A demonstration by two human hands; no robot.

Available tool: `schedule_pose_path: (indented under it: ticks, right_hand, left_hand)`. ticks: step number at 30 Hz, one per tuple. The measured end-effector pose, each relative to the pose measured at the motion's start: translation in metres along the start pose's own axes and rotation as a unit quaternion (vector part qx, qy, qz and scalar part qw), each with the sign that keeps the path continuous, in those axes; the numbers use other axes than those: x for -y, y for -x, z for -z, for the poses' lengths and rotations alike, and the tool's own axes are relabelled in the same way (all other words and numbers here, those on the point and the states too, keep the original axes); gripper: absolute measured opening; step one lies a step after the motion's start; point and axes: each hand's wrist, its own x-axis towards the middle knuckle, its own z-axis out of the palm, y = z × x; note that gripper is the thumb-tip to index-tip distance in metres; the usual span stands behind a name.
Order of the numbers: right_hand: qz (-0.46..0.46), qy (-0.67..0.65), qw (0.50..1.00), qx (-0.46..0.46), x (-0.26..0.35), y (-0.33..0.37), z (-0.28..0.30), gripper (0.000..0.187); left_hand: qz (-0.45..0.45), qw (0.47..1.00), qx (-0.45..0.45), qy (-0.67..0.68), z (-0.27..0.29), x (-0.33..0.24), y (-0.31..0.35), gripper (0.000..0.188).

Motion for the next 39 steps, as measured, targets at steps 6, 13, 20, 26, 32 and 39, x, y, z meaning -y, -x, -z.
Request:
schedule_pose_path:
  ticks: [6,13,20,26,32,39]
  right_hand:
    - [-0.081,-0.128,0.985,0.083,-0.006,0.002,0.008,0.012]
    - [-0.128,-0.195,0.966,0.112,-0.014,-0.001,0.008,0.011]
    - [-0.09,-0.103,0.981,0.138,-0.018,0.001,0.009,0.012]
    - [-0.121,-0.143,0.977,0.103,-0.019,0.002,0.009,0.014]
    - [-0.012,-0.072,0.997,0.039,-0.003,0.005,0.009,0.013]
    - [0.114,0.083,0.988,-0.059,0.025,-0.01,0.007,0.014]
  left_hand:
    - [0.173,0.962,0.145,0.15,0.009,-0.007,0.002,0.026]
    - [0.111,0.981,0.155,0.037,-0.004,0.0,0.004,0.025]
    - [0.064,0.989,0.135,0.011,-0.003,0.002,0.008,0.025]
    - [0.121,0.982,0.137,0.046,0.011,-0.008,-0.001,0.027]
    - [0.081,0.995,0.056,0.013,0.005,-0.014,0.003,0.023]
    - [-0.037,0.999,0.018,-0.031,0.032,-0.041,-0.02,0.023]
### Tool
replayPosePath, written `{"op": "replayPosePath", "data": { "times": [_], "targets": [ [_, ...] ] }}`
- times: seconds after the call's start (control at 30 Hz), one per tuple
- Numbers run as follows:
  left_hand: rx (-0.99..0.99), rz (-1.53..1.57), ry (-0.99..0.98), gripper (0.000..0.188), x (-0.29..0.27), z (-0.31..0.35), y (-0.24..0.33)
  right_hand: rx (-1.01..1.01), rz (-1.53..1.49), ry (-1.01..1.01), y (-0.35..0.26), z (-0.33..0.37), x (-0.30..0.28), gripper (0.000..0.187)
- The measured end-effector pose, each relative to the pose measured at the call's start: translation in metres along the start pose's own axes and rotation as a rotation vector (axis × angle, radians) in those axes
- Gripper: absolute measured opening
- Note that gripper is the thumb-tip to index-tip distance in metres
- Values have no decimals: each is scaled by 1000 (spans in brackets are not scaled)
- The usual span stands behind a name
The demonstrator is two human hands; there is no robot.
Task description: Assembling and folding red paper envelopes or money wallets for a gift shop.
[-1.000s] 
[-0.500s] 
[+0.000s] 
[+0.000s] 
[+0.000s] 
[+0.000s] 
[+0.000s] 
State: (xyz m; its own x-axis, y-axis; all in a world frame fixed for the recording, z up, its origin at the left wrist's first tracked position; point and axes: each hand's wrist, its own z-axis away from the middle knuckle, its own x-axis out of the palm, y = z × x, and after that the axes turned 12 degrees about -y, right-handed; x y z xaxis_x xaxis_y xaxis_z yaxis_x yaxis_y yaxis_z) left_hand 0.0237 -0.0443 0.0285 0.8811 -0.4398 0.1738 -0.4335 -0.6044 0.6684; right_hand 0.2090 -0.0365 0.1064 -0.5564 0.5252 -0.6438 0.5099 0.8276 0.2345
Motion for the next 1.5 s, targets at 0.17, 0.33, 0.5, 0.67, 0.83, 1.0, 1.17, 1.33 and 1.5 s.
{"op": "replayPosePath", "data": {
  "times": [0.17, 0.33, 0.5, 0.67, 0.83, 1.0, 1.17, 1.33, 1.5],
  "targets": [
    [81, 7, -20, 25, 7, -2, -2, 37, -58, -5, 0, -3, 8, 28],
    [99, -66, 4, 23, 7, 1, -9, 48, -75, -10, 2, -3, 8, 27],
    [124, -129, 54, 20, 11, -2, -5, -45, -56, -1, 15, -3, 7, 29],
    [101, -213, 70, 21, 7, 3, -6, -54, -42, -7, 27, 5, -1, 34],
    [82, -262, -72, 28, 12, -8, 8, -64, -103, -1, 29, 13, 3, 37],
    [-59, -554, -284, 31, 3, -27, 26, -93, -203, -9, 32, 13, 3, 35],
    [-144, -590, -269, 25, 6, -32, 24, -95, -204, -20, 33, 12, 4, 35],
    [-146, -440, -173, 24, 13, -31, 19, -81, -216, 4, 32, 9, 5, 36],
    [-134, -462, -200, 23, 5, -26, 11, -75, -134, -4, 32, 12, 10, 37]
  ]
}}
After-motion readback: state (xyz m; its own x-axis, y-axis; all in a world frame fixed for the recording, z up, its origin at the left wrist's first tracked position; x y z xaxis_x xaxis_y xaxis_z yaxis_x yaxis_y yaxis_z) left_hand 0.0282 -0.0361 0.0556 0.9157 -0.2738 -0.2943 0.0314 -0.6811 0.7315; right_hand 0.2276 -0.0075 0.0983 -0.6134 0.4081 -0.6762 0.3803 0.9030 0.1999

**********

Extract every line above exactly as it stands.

A demonstration by two human hands; no robot.

Available tool: `schedule_pose_path: (indented under it: ticks, right_hand, left_hand)`. ticks: step number at 30 Hz, one per tuple. The measured end-effector pose, each relative to the pose measured at the motion's start: translation in metres along the start pose's own axes and rotation as a unit quaternion (vector part qx, qy, qz and scalar part qw), each with the sign that keeps the path continuous, in those axes; the numbers use other axes than those: x for -y, y for -x, z for -z, for the poses' lengths and rotations alike, and the tool's own axes are relabelled in the same way (all other words and numbers here, those on the point and the states too, keep the original axes); gripper: absolute measured opening; step one lies a step after the motion's start; point and axes: each hand's wrist, its own x-axis towards the middle knuckle, its own z-axis out of the palm, y = z × x; note that gripper is the thumb-tip to index-tip distance in metres; the usual span stands behind a name.
Order of the numbers: right_hand: qz (-0.46..0.46), qy (-0.67..0.65), qw (0.50..1.00), qx (-0.46..0.46), x (-0.26..0.35), y (-0.33..0.37), z (-0.28..0.30), gripper (0.000..0.187); left_hand: qz (-0.45..0.45), qw (0.47..1.00), qx (-0.45..0.45), qy (-0.67..0.68), z (-0.27..0.29), x (-0.33..0.24), y (-0.31..0.35), gripper (0.000..0.188).

Motion for the next 39 steps, as measured, targets at steps 6, 13, 20, 26, 32 and 39, x, y, z meaning -y, -x, -z.
Request:
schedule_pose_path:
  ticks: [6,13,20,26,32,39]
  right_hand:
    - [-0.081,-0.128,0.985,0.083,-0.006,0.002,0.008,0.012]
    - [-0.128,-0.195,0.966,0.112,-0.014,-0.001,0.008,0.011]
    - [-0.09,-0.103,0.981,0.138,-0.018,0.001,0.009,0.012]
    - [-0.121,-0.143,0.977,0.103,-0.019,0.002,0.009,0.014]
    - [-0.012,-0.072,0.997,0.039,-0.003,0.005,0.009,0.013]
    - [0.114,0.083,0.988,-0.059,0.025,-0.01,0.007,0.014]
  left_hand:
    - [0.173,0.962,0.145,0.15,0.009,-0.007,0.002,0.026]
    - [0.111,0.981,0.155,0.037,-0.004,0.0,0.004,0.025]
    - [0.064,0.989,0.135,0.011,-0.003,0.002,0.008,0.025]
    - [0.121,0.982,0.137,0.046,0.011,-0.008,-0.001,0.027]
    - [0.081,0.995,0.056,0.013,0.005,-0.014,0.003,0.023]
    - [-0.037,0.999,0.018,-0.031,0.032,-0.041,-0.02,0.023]
### Tool
replayPosePath, written `{"op": "replayPosePath", "data": { "times": [_], "targets": [ [_, ...] ] }}`
- times: seconds after the call's start (control at 30 Hz), one per tuple
- Numbers run as follows:
  left_hand: rx (-0.99..0.99), rz (-1.53..1.57), ry (-0.99..0.98), gripper (0.000..0.188), x (-0.29..0.27), z (-0.31..0.35), y (-0.24..0.33)
  right_hand: rx (-1.01..1.01), rz (-1.53..1.49), ry (-1.01..1.01), y (-0.35..0.26), z (-0.33..0.37), x (-0.30..0.28), gripper (0.000..0.187)
- The measured end-effector pose, each relative to the pose measured at the call's start: translation in metres along the start pose's own axes and rotation as a rotation vector (axis × angle, radians) in those axes
- Gripper: absolute measured opening
- Note that gripper is the thumb-tip to index-tip distance in metres
- Values have no decimals: each is scaled by 1000 (spans in brackets are not scaled)
- The usual span stands behind a name
The demonstrator is two human hands; there is no robot.
Task description: Assembling and folding red paper envelopes or money wallets for a gift shop.
[-1.000s] 
[-0.500s] 
[+0.000s] 
[+0.000s] 
[+0.000s] 
[+0.000s] 
[+0.000s] 
State: (xyz m; its own x-axis, y-axis; all in a world frame fixed for the recording, z up, its origin at the left wrist's first tracked position; point and axes: each hand's wrist, its own z-axis away from the middle knuckle, its own x-axis out of the palm, y = z × x, and after that the axes turned 12 degrees about -y, right-handed; x y z xaxis_x xaxis_y xaxis_z yaxis_x yaxis_y yaxis_z) left_hand 0.0237 -0.0443 0.0285 0.8811 -0.4398 0.1738 -0.4335 -0.6044 0.6684; right_hand 0.2090 -0.0365 0.1064 -0.5564 0.5252 -0.6438 0.5099 0.8276 0.2345
Motion for the next 1.5 s, targets at 0.17, 0.33, 0.5, 0.67, 0.83, 1.0, 1.17, 1.33 and 1.5 s.
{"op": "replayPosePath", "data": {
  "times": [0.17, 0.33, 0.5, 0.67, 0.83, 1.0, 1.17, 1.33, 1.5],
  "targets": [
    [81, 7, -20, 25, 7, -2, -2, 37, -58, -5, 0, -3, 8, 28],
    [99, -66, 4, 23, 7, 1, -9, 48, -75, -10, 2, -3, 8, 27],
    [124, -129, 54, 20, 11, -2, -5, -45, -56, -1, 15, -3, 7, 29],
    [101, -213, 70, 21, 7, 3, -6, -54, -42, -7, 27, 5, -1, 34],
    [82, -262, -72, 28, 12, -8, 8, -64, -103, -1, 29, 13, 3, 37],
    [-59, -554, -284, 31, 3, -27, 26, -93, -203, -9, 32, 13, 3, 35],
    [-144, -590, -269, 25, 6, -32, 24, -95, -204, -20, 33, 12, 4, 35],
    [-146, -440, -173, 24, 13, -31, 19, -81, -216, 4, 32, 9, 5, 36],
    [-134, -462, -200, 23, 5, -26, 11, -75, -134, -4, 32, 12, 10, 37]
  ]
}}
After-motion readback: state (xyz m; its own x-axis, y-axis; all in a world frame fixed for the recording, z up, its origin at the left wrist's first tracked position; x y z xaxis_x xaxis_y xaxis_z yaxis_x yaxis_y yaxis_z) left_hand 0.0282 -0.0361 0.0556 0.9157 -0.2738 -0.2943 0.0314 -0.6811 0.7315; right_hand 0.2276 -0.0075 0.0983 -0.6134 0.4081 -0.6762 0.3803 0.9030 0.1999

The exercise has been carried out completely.